ACTION ITEM
Report the count of lines below in which the string "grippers" occurs; include nothing else.

DATA PROVIDED

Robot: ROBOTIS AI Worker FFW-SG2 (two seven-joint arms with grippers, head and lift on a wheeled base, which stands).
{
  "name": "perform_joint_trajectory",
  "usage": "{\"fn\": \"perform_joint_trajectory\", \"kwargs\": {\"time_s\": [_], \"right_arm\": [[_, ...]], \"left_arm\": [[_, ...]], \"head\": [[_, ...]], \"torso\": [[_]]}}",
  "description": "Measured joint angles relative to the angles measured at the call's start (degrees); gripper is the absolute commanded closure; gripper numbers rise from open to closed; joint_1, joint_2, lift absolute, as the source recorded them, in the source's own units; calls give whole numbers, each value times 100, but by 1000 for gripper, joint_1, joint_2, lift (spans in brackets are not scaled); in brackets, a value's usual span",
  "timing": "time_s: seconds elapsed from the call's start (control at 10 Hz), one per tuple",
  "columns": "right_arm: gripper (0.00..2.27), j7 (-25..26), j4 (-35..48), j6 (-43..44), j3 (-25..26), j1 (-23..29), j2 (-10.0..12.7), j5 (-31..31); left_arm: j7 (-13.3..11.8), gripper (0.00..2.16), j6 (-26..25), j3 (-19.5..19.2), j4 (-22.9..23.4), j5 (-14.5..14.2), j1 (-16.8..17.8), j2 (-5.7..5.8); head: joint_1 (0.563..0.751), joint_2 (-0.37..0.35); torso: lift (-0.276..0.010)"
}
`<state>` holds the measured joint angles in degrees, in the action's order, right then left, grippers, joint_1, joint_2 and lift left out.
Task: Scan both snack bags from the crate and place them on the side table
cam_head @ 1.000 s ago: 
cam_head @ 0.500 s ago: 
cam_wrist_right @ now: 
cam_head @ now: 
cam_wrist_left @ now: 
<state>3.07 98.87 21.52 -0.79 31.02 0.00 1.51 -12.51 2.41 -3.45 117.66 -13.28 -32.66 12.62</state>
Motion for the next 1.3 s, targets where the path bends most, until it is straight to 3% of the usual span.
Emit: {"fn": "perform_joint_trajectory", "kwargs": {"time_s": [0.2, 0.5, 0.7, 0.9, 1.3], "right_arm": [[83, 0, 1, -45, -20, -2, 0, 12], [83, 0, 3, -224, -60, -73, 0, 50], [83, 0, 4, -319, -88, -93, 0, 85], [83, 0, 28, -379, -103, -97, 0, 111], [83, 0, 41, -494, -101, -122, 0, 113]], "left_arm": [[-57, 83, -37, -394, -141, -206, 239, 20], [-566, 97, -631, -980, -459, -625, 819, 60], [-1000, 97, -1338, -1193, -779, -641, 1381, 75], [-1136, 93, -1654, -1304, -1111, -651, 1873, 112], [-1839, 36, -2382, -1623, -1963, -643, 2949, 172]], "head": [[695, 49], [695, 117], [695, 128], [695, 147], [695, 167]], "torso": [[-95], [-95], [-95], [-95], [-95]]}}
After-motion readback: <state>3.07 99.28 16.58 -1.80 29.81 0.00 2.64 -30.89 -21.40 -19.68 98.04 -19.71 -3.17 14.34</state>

EXERCISE ANSWER
2